▸ **PROBLEM REQUIREMENTS**: Copy out, unchanged, every line from the start of the records to the line that contains "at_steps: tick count", and stop there.

[Stored data]
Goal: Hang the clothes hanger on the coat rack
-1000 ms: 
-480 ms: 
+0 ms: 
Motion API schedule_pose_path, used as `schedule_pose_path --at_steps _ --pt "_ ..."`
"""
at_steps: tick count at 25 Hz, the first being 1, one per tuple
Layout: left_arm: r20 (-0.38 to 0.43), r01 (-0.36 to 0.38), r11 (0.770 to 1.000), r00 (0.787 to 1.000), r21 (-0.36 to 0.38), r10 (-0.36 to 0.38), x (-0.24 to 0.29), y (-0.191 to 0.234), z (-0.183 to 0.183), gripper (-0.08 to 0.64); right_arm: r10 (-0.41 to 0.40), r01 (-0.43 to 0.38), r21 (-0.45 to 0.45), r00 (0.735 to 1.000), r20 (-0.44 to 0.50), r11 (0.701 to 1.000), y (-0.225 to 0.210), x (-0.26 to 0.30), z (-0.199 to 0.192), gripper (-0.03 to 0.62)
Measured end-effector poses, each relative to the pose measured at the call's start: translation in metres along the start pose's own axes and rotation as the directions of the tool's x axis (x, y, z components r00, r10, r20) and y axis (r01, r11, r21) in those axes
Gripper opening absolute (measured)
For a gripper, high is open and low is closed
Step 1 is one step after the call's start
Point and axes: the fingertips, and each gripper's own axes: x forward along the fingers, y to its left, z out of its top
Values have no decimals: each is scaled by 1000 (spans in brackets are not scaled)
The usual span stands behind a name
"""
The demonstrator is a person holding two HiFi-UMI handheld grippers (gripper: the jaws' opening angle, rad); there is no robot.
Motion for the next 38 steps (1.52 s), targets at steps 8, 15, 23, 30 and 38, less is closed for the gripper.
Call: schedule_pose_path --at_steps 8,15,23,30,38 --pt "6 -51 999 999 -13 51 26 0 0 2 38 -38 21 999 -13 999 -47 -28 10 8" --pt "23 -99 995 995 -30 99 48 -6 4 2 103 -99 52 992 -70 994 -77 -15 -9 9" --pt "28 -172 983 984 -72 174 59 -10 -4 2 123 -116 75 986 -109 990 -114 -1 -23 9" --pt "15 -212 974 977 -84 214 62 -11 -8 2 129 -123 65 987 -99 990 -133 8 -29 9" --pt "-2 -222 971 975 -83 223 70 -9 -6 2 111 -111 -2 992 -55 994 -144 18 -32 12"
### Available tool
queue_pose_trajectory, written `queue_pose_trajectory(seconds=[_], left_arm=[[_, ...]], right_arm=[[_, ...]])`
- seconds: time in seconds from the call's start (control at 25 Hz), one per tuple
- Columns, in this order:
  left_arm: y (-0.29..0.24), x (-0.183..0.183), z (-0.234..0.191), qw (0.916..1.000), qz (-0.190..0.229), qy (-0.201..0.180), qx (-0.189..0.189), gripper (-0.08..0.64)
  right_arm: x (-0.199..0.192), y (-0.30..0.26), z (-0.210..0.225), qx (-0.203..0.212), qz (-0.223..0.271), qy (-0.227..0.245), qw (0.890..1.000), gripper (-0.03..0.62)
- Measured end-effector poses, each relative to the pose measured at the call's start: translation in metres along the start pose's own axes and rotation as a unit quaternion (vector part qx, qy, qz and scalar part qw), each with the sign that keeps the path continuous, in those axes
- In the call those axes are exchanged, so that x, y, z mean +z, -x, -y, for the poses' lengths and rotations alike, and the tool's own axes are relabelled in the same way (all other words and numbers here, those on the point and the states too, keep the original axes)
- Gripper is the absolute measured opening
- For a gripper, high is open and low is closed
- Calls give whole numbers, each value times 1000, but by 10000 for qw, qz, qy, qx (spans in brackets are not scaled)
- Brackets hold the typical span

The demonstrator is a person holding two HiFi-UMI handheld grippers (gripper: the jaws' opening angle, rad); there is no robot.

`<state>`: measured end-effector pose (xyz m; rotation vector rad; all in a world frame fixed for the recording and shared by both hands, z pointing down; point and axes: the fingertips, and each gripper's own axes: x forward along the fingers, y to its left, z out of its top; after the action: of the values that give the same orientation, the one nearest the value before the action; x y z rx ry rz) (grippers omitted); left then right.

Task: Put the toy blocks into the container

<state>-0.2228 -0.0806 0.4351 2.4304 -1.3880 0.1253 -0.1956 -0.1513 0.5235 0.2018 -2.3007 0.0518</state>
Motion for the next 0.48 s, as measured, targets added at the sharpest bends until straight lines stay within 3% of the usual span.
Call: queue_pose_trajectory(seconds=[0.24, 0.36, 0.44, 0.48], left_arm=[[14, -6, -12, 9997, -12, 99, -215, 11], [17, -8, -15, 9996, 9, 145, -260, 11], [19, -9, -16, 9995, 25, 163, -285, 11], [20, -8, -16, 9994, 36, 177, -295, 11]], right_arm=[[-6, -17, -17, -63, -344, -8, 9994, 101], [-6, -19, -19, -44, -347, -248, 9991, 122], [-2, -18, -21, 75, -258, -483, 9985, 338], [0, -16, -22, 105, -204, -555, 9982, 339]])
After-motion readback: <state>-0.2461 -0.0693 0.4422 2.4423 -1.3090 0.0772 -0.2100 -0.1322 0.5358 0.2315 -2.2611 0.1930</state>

▸ **RESPONSE FOR THIS EXERCISE**:
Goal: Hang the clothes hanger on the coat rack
-1000 ms: 
-480 ms: 
+0 ms: 
Motion API schedule_pose_path, used as `schedule_pose_path --at_steps _ --pt "_ ..."`
"""
at_steps: tick count at 25 Hz, the first being 1, one per tuple

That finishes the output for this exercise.